Single by YBN Cordae

from the album YBN: The Mixtape
- Released: July 13, 2018
- Genre: Hip-hop
- Length: 3:19
- Songwriters: Cordae Dunston; David Biral; Denzel Baptiste;
- Producers: Take a Daytrip; Russ Chell;

YBN Cordae singles chronology
| "Fighting Temptations" (2018) | "Kung Fu" (2018) | "Alaska" (2018) |

Music video
- "Kung Fu" on YouTube

= Kung Fu (YBN Cordae song) =

2018 single by YBN Cordae

"Kung Fu" is a song by American rapper YBN Cordae, released in July 2018. It is the lead single from YBN's only mixtape, YBN: The Mixtape (2018). Produced by Take a Daytrip, it is considered Cordae's breakout single.

==Critical reception==
The song received generally positive reviews from music critics. Alex Zidel of HotNewHipHop gave the song a "Very Hottttt" rating and wrote, "With seemingly unlimited potential, Cordae's 'Kung Fu' has the rapper exploring his flows and melodies, going hard on an original loop, produced by Day Trip. With his exposure gaining by the day, Cordae is definitely worth your attention. Where does 'Kung Fu' rank in terms of his previous singles?" Trey Alston of Highsnobiety had a mixed response to the song, calling it "a little rough around the edges" and writing, "The production, while fitting of the ominous nature of most of the tracks on YBN: The Mixtape, isn't Cordae's forte. If he believes it is, he needs to take a long, hard, look in the mirror. Lyrical rap is at odds with new age's trap-esque beat catalog.

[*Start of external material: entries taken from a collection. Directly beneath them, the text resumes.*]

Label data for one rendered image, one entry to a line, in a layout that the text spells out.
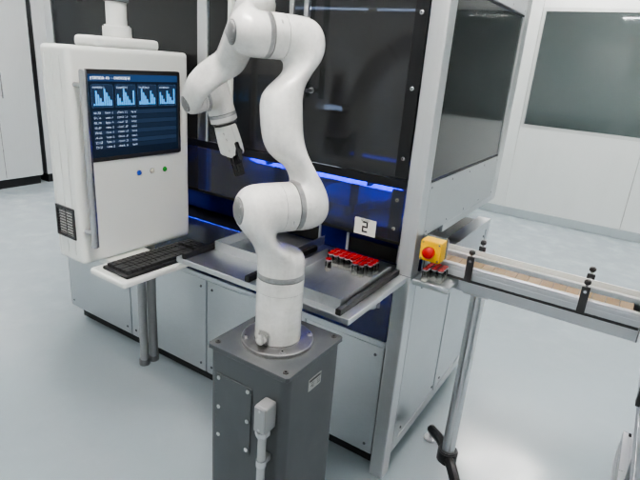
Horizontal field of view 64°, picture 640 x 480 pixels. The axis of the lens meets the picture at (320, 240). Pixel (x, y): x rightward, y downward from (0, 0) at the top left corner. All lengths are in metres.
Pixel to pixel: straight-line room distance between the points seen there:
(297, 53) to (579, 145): 5.19
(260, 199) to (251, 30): 0.36
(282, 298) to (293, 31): 0.61
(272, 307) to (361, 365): 0.82
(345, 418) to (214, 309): 0.76
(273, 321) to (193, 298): 1.24
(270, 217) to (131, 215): 1.01
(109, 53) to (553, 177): 5.16
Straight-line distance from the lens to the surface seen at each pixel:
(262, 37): 1.19
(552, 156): 6.27
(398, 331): 1.89
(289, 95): 1.19
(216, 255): 1.86
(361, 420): 2.16
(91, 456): 2.41
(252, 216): 1.15
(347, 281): 1.70
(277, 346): 1.33
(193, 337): 2.60
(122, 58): 2.00
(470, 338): 1.96
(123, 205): 2.06
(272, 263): 1.23
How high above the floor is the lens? 1.57
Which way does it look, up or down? 19 degrees down
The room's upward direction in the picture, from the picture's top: 5 degrees clockwise
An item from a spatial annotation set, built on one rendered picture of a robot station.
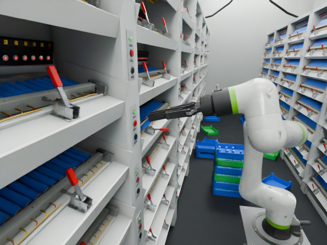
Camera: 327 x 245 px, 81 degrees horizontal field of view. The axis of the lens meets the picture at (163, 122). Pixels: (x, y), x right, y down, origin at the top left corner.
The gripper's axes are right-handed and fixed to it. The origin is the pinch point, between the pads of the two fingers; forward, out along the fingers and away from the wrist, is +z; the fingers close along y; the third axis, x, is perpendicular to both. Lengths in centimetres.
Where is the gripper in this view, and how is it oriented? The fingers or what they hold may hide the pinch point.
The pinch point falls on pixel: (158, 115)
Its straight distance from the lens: 72.8
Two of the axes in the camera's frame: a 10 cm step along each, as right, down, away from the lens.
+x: 2.5, 9.4, 2.5
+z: -9.3, 1.7, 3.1
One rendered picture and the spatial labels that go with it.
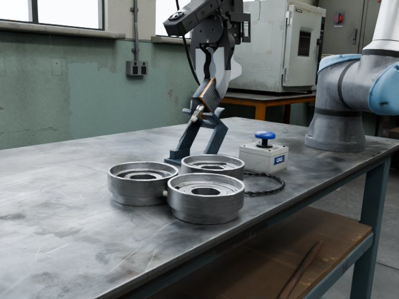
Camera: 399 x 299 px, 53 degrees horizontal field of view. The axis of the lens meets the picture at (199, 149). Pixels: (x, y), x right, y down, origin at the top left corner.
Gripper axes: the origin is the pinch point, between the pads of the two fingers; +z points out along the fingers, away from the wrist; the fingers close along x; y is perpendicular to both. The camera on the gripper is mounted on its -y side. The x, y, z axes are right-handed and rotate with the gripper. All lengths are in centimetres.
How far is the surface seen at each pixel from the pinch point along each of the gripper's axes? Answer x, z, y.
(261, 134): -6.2, 8.5, 6.9
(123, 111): 164, 24, 94
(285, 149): -9.0, 11.7, 10.9
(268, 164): -8.9, 13.7, 5.3
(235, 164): -7.6, 12.3, -2.7
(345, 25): 141, -38, 354
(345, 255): -11, 43, 36
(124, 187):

Mixing the two just doesn't sound as good, no matter who does it." The song was ranked number 2 on The Washington Post's list of "The best DMV rap songs and albums of 2018".

==Music video==
A music video for the song was directed by PplCallMeAce and released on July 11, 2018. It finds Cordae hanging out on the block with boys and girls, and riding in a lime green Mercedes-Benz G-Class through a residential neighborhood.

==Certifications==

| Region | Certification | Certified units/sales |
| Canada (Music Canada) | Gold | 40,000^{‡} |
| New Zealand (RMNZ) | Gold | 15,000^{‡} |
| United States (RIAA) | Gold | 500,000^{‡} |
^{‡} Sales+streaming figures based on certification alone.